The Welfare Fraud Link--Your tax dollars at work!
According to a Chicago Sun-Times article, welfare fraud not sends a portion of taxpayer money to buy drugs, but it may also fund terrorism.
My solution: kill the program. It's obviously not doing what it's intended to do, and it's unfair to the taxpayers and the families of the beneficiaries. Get the government out, and let private enterprises take care of providing services to the poor; they're not afraid to turn away people who want to take advantage of the system, while providing services to those who really need it.

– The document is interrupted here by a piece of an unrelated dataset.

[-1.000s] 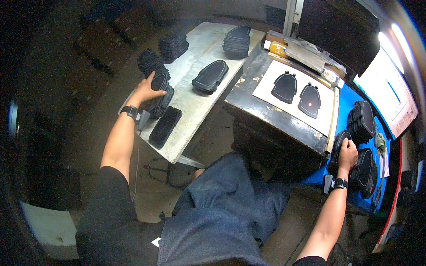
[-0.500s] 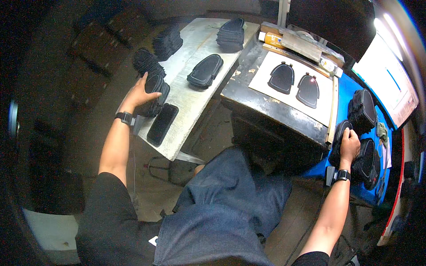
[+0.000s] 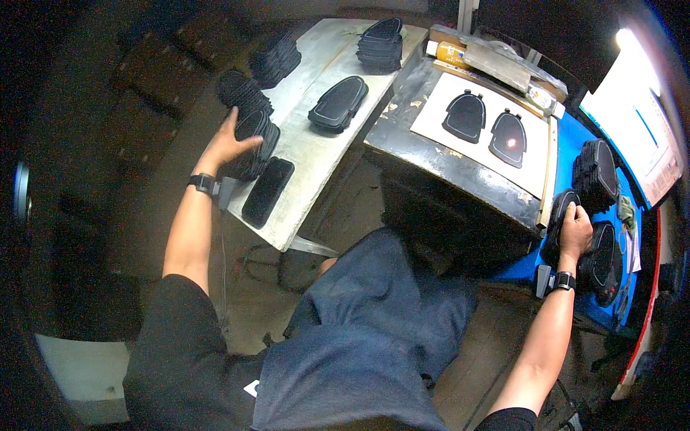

If anything, the government excarbarates the problem. I was grabbing lunch at a McDonalds and happened to overhear two Black men in their early 20s or thereabouts speaking to eachother; one was ridiculing the other for working at McDonalds, saying that he'd "get more cash" if he applied for welfare". I didn't say anything, but the sentiment didn't surprise me. The more people get on welfare, the more people in the class line above welfare will no longer see a reason to work, which means the more the people that actually do work are forced to pay for those who won't. I truly hope the young man did not listen to the advice of his friend/acquaintance. I respect him for being willing to work.
Before anyone comments on compassion, consider this: your income taxes are not "donated" to the government; if you refused to pay them, the government would barge in your residence and force your compliance at the business end of a gun. You are not "donating" to the needy by paying an income tax. You are a victim of government mugging.
And I think that needs to stop. Before it gets any more out of hand.
2 Comments:
As I recall Welfare originally was designed to keep women at home raising their children and started as a program for the "worthy poor."
Many private charitable organizations also receive gov't funding to support their programs--like the food pantry where I volunteer distributes food surpluses (gov't welfare for farmers). Highways are welfare for the middleclass. So are libraries. Where would you draw the line in cutting welfare?
First, I would have it totally eliminated from the federal level. Constitutionally, (can you tell I don't believe in a "living" constitution?) welfare is not the business of the feds. Each state should decide how many of its welfare programs it wants to keep going. Because they no longer would have Federal money, the number of state programs would be considerably less.
So, you'd have private entities moving in to take care of the needs that the government once did. Why? There'd be a market for their services now, and there'd be a higher satisfaction rate.
Will this happen? Unlikely; we're too used as a society to drinking from the government teat to want to stop milk production.